For this exercise, the lines from the one with "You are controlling" through the end of the material below must be output exactly, without pictures.

Data provided -
++++

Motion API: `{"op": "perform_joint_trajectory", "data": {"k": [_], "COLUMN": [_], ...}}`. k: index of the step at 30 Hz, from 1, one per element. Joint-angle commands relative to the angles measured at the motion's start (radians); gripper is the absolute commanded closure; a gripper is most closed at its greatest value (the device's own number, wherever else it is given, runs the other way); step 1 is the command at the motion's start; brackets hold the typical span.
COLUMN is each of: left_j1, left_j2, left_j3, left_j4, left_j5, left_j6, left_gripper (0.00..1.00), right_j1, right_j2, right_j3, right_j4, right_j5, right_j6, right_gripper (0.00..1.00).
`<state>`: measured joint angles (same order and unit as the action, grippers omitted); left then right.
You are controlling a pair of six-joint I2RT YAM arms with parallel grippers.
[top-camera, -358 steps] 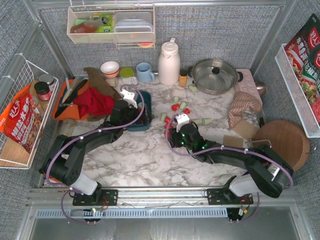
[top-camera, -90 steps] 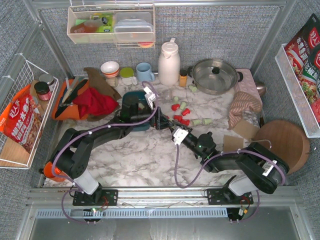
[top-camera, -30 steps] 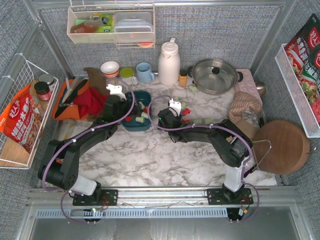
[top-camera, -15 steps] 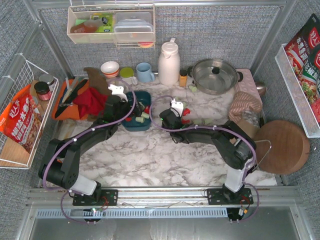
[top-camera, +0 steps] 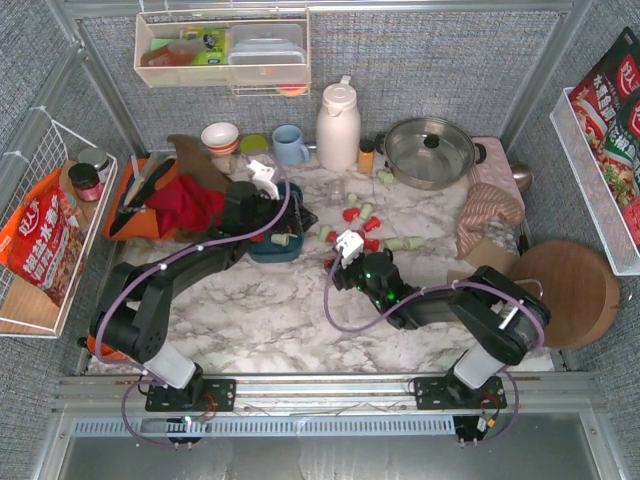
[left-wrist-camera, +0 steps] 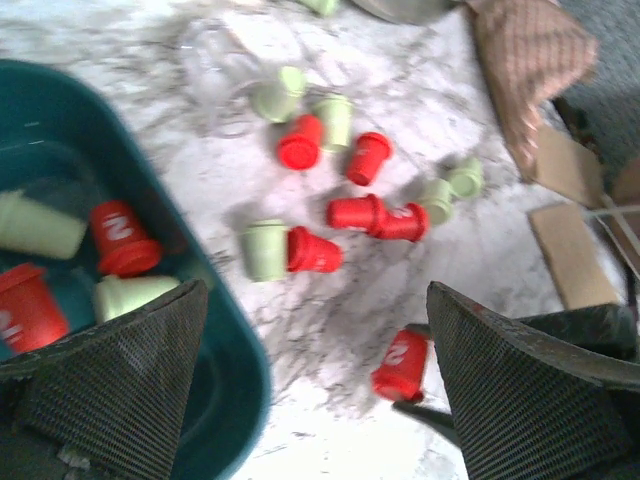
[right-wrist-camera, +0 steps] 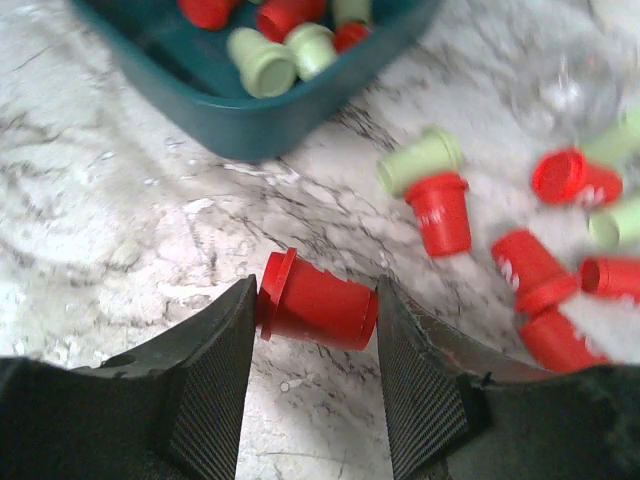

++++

Response area -
You are controlling a pair of six-joint I2RT YAM arms with parallel grippers.
[top-camera, -358 steps] 
[top-camera, -90 steps] 
[top-camera, -30 steps] 
[top-camera, -15 steps] 
[top-camera, +0 steps] 
[left-wrist-camera, +0 steps] 
[right-wrist-camera, +0 steps] 

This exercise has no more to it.